# Instructions for the task:
The required output is the line containing "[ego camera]" through the final line of the material below, printed exactly, with no other lines.

# Provided material:

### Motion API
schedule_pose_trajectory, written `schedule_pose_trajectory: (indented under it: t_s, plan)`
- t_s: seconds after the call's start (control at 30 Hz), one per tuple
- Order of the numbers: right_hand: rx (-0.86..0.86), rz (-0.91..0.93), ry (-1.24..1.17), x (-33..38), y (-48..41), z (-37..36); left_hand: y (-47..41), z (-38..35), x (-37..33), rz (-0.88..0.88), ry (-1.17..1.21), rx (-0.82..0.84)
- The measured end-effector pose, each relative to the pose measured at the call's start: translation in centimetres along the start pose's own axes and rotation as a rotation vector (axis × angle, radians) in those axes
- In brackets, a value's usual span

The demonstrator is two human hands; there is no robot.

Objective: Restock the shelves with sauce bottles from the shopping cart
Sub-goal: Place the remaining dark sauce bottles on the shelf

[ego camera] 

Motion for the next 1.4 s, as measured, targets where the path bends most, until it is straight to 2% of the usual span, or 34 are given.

# Solved problem:
[ego camera] 

Motion for the next 1.4 s, as measured, targets where the path bends most, until it is straight to 2% of the usual span, or 34 are given.

The exercise asks for nothing further.